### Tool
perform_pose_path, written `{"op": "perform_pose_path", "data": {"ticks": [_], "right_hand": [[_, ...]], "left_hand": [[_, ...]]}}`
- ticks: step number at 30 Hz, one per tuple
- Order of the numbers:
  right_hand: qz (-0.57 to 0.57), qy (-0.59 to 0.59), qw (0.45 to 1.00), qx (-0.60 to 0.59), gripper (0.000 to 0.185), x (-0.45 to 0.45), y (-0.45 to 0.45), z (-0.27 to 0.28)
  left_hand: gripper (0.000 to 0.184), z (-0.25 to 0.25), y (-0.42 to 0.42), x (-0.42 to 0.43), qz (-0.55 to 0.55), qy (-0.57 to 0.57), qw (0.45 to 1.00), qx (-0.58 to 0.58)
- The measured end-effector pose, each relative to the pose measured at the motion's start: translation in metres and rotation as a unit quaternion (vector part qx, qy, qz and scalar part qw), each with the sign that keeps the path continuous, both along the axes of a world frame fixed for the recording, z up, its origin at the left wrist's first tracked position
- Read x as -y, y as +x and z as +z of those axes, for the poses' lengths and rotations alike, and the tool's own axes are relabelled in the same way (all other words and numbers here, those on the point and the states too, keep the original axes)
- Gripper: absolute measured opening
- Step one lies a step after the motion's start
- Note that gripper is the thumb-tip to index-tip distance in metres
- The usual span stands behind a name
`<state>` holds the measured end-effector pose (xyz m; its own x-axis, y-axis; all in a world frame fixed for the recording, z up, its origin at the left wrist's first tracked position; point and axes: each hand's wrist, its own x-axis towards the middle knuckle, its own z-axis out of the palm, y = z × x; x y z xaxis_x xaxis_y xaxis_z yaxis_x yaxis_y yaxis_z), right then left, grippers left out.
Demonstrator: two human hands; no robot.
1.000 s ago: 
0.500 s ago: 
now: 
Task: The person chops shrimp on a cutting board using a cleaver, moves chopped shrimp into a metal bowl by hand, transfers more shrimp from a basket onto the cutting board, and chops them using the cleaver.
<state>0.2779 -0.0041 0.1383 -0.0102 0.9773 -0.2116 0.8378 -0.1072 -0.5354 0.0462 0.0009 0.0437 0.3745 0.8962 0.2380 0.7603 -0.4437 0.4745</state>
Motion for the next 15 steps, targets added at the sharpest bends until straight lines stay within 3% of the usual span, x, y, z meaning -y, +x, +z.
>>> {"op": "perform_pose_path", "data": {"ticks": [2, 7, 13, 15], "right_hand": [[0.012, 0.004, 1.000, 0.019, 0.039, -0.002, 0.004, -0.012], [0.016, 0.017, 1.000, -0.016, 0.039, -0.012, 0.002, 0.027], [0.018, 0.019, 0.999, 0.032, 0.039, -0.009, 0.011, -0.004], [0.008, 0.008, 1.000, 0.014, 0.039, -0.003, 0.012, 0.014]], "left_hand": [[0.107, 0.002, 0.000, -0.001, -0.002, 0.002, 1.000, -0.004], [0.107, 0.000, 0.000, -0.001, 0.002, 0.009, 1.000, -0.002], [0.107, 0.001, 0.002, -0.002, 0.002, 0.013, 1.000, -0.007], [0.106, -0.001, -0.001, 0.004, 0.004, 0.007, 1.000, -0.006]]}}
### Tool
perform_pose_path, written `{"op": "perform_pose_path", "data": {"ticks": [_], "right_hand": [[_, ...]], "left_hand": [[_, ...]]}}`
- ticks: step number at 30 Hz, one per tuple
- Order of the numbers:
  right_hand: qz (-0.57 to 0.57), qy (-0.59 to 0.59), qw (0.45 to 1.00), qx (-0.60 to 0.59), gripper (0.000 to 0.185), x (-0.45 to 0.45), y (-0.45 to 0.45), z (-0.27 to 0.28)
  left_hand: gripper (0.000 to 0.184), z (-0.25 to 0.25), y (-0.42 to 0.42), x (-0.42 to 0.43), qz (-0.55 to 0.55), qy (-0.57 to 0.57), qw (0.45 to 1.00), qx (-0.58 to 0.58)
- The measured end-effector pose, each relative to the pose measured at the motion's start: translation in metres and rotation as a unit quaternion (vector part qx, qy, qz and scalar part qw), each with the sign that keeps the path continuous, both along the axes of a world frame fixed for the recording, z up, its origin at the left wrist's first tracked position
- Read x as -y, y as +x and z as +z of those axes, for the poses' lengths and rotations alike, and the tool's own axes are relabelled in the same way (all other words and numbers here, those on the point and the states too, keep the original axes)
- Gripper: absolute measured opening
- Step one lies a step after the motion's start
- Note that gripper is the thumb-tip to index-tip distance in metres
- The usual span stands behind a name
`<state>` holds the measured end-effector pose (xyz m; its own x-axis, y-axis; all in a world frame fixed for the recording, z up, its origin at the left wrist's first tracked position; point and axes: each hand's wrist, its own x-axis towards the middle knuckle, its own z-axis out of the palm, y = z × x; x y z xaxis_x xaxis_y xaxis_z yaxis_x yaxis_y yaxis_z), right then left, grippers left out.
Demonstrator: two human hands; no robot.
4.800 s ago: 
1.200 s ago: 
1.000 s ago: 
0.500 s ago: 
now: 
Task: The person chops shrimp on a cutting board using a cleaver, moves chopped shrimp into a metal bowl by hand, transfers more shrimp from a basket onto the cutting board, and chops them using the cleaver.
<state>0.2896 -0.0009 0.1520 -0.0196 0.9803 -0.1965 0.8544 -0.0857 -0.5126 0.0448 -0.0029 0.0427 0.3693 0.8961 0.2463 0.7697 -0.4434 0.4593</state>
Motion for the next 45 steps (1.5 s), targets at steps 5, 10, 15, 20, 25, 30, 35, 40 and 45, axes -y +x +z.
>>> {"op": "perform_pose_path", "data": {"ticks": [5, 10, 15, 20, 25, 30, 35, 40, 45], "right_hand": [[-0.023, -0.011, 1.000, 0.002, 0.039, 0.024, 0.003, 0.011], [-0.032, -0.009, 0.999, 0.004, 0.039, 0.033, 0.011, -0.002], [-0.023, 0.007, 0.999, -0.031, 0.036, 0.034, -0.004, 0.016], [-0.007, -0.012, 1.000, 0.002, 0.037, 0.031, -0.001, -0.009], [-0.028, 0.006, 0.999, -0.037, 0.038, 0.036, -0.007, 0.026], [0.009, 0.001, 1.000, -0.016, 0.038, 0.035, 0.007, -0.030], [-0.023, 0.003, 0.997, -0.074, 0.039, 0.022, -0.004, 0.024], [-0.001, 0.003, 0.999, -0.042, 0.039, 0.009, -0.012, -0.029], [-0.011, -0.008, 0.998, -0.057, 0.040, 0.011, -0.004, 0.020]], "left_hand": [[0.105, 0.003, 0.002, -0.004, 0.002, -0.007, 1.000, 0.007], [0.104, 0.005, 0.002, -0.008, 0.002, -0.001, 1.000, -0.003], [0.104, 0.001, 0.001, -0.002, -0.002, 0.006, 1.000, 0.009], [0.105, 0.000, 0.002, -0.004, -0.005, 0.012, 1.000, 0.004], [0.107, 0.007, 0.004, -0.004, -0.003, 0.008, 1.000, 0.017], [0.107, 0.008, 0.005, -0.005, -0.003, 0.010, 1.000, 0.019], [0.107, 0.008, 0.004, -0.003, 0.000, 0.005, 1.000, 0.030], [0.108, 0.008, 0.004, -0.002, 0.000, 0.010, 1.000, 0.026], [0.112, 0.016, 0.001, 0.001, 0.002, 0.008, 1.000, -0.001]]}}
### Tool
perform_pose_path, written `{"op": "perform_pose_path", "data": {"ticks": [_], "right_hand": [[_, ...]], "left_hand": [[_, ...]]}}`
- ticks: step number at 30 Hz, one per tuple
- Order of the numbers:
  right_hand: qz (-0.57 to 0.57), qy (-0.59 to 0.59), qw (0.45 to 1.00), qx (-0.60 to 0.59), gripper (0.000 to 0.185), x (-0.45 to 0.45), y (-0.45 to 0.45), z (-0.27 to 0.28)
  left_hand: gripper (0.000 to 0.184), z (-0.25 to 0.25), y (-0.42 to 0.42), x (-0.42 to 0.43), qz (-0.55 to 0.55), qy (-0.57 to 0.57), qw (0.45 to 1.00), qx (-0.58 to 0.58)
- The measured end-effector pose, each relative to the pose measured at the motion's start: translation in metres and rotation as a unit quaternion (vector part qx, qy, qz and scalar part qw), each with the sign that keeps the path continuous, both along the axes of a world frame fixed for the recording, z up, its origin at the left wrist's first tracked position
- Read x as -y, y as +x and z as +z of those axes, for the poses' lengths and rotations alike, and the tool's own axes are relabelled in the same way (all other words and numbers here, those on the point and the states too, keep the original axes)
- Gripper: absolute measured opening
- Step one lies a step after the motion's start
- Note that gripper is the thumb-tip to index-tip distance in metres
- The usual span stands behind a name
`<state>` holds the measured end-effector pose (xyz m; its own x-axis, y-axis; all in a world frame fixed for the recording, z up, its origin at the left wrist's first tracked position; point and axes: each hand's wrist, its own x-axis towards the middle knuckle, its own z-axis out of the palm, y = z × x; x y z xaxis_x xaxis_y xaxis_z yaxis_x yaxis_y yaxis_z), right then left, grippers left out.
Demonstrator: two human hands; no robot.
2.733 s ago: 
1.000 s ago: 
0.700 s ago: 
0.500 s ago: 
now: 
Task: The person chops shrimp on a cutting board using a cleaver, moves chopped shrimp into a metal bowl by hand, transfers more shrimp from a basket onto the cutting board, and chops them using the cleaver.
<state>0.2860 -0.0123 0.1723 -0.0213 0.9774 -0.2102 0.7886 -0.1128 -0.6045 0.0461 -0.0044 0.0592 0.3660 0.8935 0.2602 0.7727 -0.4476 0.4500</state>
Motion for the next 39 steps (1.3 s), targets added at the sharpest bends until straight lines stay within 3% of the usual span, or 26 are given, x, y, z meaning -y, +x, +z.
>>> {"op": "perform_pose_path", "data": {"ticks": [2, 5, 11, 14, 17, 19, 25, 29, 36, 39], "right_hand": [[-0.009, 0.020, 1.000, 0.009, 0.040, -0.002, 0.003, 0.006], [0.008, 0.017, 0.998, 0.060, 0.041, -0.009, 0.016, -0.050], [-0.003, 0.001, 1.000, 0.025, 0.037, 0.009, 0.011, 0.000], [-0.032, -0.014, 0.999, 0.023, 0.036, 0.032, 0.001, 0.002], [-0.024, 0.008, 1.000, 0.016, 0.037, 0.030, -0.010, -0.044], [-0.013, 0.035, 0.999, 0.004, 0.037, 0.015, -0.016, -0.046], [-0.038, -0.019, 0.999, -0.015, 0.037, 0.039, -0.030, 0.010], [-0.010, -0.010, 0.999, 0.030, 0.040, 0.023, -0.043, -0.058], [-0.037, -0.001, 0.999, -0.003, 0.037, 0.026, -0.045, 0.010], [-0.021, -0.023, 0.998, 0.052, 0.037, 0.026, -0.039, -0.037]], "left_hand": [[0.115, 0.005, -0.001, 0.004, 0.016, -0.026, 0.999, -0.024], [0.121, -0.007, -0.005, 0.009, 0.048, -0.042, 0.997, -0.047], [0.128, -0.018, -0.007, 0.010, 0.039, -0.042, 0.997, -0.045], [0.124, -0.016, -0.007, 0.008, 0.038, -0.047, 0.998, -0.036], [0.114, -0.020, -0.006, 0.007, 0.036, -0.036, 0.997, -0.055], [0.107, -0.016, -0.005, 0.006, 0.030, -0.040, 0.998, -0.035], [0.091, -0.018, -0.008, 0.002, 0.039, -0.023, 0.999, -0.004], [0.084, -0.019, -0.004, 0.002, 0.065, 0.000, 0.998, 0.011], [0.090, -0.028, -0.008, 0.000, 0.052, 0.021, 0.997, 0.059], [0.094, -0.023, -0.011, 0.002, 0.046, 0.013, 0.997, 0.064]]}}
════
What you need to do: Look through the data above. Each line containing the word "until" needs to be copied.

Written reply:
Motion for the next 15 steps, targets added at the sharpest bends until straight lines stay within 3% of the usual span, x, y, z meaning -y, +x, +z.
Motion for the next 39 steps (1.3 s), targets added at the sharpest bends until straight lines stay within 3% of the usual span, or 26 are given, x, y, z meaning -y, +x, +z.

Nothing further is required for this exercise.